Wednesday, June 20, 2012

Galley Proof Available for New Law Review Article

                The Brooklyn Law Review soon will publish From Bad to Worst: Assessing the Long Term Consequences of Four Controversial FCC Decisions. Email me if you'd like a copy.

          Here's the abstract:
          Far too many major decisions of the Federal Communications Commission (“FCC”) rely on flawed assumptions about the current and future telecommunications marketplace.  If the FCC incorrectly overstates the current state of competition, it risks exacerbating its mistake going forward if actual competition proves unsustainable, or lackluster.  In many key decisions the FCC cited robust competition in current and future markets as the basis for decisions that relax restrictions on incumbents, abandon strategies for promoting competition, or apply statutory definitions of services that trigger limited government oversight.  The Commission ignores the secondary and tertiary consequences of decisions that deprive it of the jurisdiction and flexibility necessary to respond to technological and marketplace changes. 

          Rather than promote competition, the FCC has exacerbated the trend toward concentration of ownership generated by technological innovations that promote bundling of  previously stand alone services.  Ventures diversify and expand to accrue scale economies and to exploit new opportunities to serve adjacent markets. Rather than make sure that this trend does not lead to oligopolistic behavior, the FCC have removed increasingly essential regulatory safeguards designed to curb market power without robbing ventures of opportunities to operate efficiently.  Intentionally or not the FCC contributes to market concentration even as it abandons lawful techniques and policies to monitor and remedy marketplace abuses.
          The FCC’s deregulatory decisions operate in one direction—the elimination of regulatory safeguards—without any option or vehicle for reasserting safeguards should assumptions prove wrong, or circumstances change in ways necessitating public interest safeguards.  For example, the Commission’s decision to classify Internet access technologies as information services appears to eliminate entirely the ability to respond to anticompetitive practices of Internet Service Providers.  So when Comcast or other carriers deliberately disrupt subscribers’ traffic in the absence of legitimate network management needs, the FCC has no statutory authority to impose safeguards.  Worse yet the decision to treat basic bit transmission as an information service severely restricts the Commission’s ability to impose safeguards on services that combine Internet access with software, to provide the functional equivalent of a telecommunications service, e.g., Voice over the Internet Protocol (“VoIP”).  The FCC decision to apply the information service classification to all Internet access technologies means that the Commission has abandoned any direct statutory authority and must resort to questionable ancillary jurisdiction to impose even light-handed regulatory safeguards.
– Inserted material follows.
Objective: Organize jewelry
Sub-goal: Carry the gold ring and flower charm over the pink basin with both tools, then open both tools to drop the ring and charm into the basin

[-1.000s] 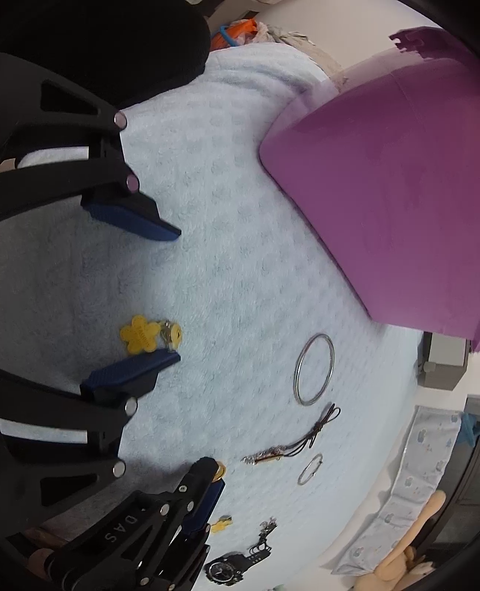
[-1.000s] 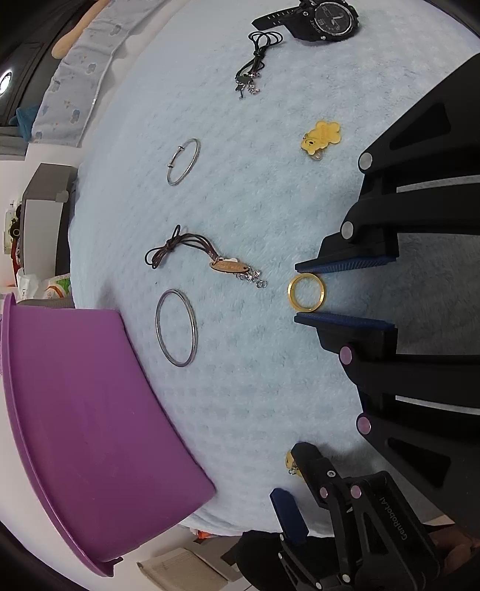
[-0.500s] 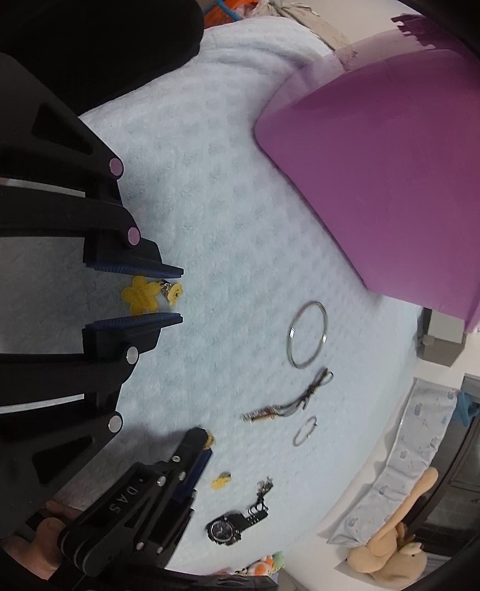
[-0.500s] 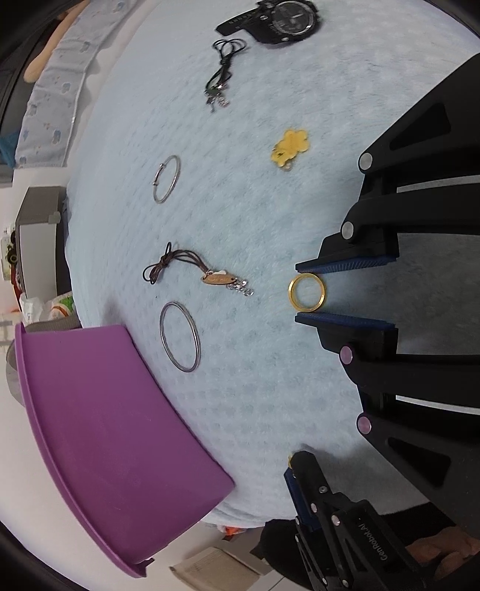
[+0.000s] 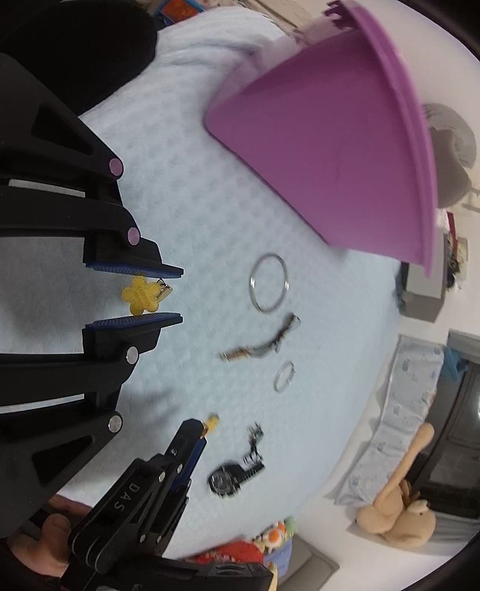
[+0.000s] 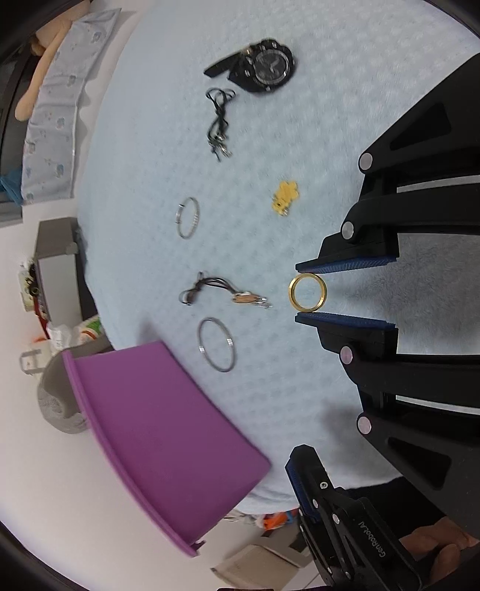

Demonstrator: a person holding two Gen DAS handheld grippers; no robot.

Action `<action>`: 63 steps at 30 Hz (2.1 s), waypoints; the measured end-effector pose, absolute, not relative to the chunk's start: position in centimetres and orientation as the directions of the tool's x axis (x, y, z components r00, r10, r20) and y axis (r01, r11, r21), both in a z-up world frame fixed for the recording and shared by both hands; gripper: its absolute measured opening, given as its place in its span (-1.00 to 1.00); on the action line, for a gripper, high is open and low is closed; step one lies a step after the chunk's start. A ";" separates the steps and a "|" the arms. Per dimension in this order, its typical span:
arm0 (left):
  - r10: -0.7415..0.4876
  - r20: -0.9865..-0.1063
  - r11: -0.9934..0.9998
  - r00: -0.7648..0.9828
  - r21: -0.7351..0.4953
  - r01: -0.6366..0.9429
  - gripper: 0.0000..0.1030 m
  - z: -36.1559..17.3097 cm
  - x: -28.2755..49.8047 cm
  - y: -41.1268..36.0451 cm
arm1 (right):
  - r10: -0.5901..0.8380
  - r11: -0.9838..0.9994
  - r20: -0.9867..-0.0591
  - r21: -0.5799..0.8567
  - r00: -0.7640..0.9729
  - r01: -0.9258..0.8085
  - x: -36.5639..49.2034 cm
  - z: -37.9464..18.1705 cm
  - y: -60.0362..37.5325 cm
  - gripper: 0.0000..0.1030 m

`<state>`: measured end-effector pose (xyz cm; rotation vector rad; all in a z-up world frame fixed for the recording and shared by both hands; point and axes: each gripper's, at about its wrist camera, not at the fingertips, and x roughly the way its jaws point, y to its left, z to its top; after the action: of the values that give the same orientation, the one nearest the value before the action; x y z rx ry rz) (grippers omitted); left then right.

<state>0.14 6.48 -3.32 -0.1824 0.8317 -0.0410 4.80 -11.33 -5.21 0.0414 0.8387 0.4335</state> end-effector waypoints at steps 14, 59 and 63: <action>-0.199 -0.602 0.975 0.773 -0.204 0.092 -0.63 6.0 0.8 8.2 | 0.421 0.903 -0.589 0.202 0.690 -0.378 4.9 5.2 -9.6 -0.60; 0.035 -0.769 0.962 0.638 -0.147 -0.230 0.28 6.6 12.3 31.7 | 0.455 0.804 -0.749 0.115 0.481 -0.583 21.3 7.0 17.4 -0.08; 0.050 -0.767 0.962 0.639 -0.136 -0.238 0.34 6.7 12.1 31.7 | 0.460 0.807 -0.744 0.123 0.485 -0.578 21.3 7.1 16.9 -0.08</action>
<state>12.08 31.71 6.73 -0.2342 0.8633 0.1662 21.27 16.92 7.10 -0.1517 0.8563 0.6350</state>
          Other instances of unintended consequences from overly optimistic findings and assumptions about marketplace competition include removal of caps on the total spectrum a single wireless carrier can control, premature abandonment of local loop unbundling requirements and conclusions that incumbent carriers have no duty to deal with market entrants even when the incumbent opts to offer retail rates below the so-called market-driven wholesale rate charged competitors.  For each of these decisions the FCC compounded its initial mistakes by foreclosing the option of making necessary and lawful future modifications.
            This paper will examine the consequences of the FCC’s wishful thinking about the viability of current competition and the sustainability of competition going forward.  The paper concludes that flawed fact finding and market projections have adverse initial consequences, but even worst future impact. In response to vigorous lobbying by incumbents, impatient law makers and jurists and deregulatory bias the FCC has contributed to the development of a telecommunications industry structure that appears less competitive, innovative and responsive than what occurs in many other countries.
      

Tuesday, June 19, 2012

Billing Line Items in Telecom and Other Industries


          In a previous blog entry, I questioned why wireless carriers allow sharing of voice minutes with no additional charge for multiple handsets, but new data sharing plans add surcharges for each additional device.  Subscribers incur no recurring fees for multiple device access to voice minutes even though carriers incur higher signaling costs when additional devices are on, even if they are not being used.  Carriers similarly incur such costs for smartphones, and I have seen no evidence that the costs are higher for data than voice.
            So why the difference?  As best I can determine the answer is that consumers have become inured to billing line item expansion.  We see it everywhere: airfares, mortgages, car purchases and even car repair.  I will not do business with auto repair facilities that tack on an additional 10% “shop fee” to the bill, but I seem to stand alone.

            What ever happened to companies having to absorb overhead?  Instead we get nickled and dimed by additional line items that make no sense: “adjusted dealer markup,” “shipping and handling,” “dealer prep,” “regulatory fee,” etc.
            Wireless carriers can charge for multiple device access, because they can praddle on about how multiple devices increase signaling and polling costs.  The carriers had to absorb such overhead for voice, perhaps because of a real or perceived need to enhance the value proposition of their service.  As the Internet diversifies and offers ever increasing options and utility, wireless carriers can capture greater profits simply by providing the essential first and last link.

            Bottom line: wireless carriers are in an increasingly better position to raise monthly subscription costs while reducing the amount of handset subsidies.